§ **Task directions**:
Repeat the first line of the listing and each line after it, exactly, through the line containing "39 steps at".

§ **The data**:
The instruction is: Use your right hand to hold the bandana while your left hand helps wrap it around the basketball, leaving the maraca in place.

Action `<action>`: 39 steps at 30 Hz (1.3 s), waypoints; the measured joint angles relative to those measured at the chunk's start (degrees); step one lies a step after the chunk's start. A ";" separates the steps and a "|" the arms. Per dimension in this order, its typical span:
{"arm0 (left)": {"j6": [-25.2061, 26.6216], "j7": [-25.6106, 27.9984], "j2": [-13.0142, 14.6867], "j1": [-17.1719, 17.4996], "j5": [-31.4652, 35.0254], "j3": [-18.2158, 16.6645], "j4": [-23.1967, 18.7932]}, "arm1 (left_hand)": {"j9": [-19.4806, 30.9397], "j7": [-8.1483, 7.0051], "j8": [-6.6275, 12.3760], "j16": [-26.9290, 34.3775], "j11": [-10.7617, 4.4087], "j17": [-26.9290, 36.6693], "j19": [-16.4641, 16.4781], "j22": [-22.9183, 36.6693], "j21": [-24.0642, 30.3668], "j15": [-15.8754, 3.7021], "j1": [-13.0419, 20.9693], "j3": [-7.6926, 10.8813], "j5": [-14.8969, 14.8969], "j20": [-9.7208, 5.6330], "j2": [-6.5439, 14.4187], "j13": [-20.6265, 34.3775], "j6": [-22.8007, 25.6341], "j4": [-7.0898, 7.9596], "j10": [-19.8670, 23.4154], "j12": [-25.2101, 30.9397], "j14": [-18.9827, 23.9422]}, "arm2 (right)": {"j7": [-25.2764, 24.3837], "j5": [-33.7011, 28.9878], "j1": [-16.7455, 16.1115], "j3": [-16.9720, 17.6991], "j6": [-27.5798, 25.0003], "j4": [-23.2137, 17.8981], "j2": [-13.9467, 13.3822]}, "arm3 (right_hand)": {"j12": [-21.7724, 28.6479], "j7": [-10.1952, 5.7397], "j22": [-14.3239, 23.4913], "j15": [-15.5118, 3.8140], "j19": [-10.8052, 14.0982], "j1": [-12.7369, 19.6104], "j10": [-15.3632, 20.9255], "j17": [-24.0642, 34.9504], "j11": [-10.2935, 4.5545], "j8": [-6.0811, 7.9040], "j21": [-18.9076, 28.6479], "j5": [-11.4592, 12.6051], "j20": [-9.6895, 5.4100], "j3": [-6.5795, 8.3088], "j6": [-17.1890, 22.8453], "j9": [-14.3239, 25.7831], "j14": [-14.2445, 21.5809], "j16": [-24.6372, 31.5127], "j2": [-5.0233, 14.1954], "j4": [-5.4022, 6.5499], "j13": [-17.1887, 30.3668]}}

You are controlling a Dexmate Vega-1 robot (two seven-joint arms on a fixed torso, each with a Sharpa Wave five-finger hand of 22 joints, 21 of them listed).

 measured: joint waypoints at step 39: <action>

§ **Your solution**:
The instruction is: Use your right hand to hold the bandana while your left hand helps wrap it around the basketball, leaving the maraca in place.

Action `<action>`: 39 steps at 30 Hz (1.3 s), waypoints; the measured joint angles relative to those measured at the chunk's start (degrees); step one lies a step after the chunk's start. A ";" separates the steps and a "|" the arms. Per dimension in this order, its typical span:

There is nothing further in this answer.